Потом я посмотрел на отца Иова. Тот сидел, опустив в землю глаза. С первого взгляда казалось, что лицо его не выражает ничего, кроме усталости, но, приглядевшись, на нем все же можно было прочесть задушевную мысль его, которая все чаще и чаще появлялась в последнее время. « До каких же глубин падения может упасть человек, – говорила эта мысль. Доколе же еще нам терпеть, Господи?» Впрочем, это выражение немедленно сменилось другим, прямо противоположным, в котором легко можно было прочесть и гордость за свою непохожесть на других, и свою близость к настоящему искусству, о котором мечтал с детства.

– А вот я теперь спрошу, – сказал мастер этого безобразия, прерывая вдруг свой свист. – Давно интересуюсь, есть ли место такому художественному свисту в большом, так сказать, искусстве?

– Трудно сказать, – промямлил отец Иов, с трудом отрывая глаза от земли. – Пока что-то похожее лично мне не встречалось.

– Вот и мне не встречалось, – сказал мастер свиста и запечалился.

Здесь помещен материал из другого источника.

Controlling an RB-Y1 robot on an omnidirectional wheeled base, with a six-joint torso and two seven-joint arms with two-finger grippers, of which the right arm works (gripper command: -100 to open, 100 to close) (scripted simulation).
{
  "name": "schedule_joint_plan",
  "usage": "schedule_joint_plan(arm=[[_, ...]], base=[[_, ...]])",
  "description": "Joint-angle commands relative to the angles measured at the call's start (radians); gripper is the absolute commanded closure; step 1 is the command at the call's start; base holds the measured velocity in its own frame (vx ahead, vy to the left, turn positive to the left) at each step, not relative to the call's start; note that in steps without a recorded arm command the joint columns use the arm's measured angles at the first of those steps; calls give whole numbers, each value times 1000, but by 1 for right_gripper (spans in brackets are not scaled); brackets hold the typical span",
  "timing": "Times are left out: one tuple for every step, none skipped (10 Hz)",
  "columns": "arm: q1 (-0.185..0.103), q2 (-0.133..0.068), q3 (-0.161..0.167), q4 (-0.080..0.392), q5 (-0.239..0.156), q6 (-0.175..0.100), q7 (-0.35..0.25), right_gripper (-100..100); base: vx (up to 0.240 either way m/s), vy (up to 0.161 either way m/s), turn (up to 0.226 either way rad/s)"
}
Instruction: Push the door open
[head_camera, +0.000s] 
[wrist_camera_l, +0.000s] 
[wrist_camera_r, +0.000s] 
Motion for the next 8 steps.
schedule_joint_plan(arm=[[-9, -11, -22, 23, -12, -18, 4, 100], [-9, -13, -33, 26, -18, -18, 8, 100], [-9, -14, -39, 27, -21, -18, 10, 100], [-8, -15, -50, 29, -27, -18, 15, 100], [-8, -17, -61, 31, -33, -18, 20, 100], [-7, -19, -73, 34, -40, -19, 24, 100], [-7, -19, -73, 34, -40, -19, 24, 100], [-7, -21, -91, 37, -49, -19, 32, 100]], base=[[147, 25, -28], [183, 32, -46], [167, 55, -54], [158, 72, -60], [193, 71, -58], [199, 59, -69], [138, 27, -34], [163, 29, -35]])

В это время перед книжным ларьком остановилось еще одно чудо-юдо.

Оно было в майке, шортах и с роскошными татуировками, наводящими на мысли об Эрмитаже и Лувре.

По лицу же Иова почти мгновенно скользнули, сменяя друг друга, два выражения: первое – осуждение мужика, который довел себя до такого скотского состояния, и второе – осуждение самого себя за то, что он осудил погибающего мужика и не показал ему гавань спасения и путь веры. И то, и другое, впрочем, сразу же уступило место третьему выражению, которое можно было условно перевести на человеческий язык, как «Господи! До чего мне это все облокотилось!»

Точного перевода этого слова нет, но какой бы он ни был, можно быть совершенно уверенным, что Владыкой отец Иов не станет никогда и ни при каких обстоятельствах.